▸ **What the exercise asks**:
Your job is to print the listing exactly.

▸ **Data**:

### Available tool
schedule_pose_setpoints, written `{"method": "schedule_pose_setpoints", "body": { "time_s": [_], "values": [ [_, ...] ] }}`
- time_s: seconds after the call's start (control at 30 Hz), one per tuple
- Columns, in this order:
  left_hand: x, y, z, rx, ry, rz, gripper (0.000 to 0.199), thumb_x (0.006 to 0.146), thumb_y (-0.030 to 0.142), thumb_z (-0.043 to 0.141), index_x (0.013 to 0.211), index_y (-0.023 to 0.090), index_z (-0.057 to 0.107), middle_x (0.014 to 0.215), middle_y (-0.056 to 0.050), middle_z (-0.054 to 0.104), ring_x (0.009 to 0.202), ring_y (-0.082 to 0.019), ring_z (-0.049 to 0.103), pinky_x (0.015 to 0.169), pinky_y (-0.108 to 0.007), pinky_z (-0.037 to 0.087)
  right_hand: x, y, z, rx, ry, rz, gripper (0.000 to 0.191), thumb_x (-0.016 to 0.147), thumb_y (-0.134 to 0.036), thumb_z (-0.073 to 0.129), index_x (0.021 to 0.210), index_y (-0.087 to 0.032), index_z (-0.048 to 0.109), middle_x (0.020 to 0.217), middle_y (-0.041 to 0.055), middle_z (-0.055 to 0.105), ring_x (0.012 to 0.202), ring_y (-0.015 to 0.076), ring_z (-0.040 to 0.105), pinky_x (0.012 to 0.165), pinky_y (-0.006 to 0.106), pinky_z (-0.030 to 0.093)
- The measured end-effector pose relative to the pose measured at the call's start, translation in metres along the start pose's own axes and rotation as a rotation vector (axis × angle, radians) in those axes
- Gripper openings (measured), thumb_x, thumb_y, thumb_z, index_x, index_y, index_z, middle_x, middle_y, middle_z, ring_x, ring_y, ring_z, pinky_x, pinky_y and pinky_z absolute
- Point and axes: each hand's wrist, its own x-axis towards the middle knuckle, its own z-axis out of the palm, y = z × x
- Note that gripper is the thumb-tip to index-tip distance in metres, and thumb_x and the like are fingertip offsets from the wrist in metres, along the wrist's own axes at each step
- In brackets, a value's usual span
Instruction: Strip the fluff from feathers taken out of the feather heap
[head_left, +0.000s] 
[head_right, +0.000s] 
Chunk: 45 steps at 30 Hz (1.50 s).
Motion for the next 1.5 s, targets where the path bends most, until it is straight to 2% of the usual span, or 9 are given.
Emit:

▸ **Written answer**:
### Available tool
schedule_pose_setpoints, written `{"method": "schedule_pose_setpoints", "body": { "time_s": [_], "values": [ [_, ...] ] }}`
- time_s: seconds after the call's start (control at 30 Hz), one per tuple
- Columns, in this order:
  left_hand: x, y, z, rx, ry, rz, gripper (0.000 to 0.199), thumb_x (0.006 to 0.146), thumb_y (-0.030 to 0.142), thumb_z (-0.043 to 0.141), index_x (0.013 to 0.211), index_y (-0.023 to 0.090), index_z (-0.057 to 0.107), middle_x (0.014 to 0.215), middle_y (-0.056 to 0.050), middle_z (-0.054 to 0.104), ring_x (0.009 to 0.202), ring_y (-0.082 to 0.019), ring_z (-0.049 to 0.103), pinky_x (0.015 to 0.169), pinky_y (-0.108 to 0.007), pinky_z (-0.037 to 0.087)
  right_hand: x, y, z, rx, ry, rz, gripper (0.000 to 0.191), thumb_x (-0.016 to 0.147), thumb_y (-0.134 to 0.036), thumb_z (-0.073 to 0.129), index_x (0.021 to 0.210), index_y (-0.087 to 0.032), index_z (-0.048 to 0.109), middle_x (0.020 to 0.217), middle_y (-0.041 to 0.055), middle_z (-0.055 to 0.105), ring_x (0.012 to 0.202), ring_y (-0.015 to 0.076), ring_z (-0.040 to 0.105), pinky_x (0.012 to 0.165), pinky_y (-0.006 to 0.106), pinky_z (-0.030 to 0.093)
- The measured end-effector pose relative to the pose measured at the call's start, translation in metres along the start pose's own axes and rotation as a rotation vector (axis × angle, radians) in those axes
- Gripper openings (measured), thumb_x, thumb_y, thumb_z, index_x, index_y, index_z, middle_x, middle_y, middle_z, ring_x, ring_y, ring_z, pinky_x, pinky_y and pinky_z absolute
- Point and axes: each hand's wrist, its own x-axis towards the middle knuckle, its own z-axis out of the palm, y = z × x
- Note that gripper is the thumb-tip to index-tip distance in metres, and thumb_x and the like are fingertip offsets from the wrist in metres, along the wrist's own axes at each step
- In brackets, a value's usual span
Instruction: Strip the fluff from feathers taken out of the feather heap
[head_left, +0.000s] 
[head_right, +0.000s] 
Chunk: 45 steps at 30 Hz (1.50 s).
Motion for the next 1.5 s, targets where the path bends most, until it is straight to 2% of the usual span, or 9 are given.
Emit:

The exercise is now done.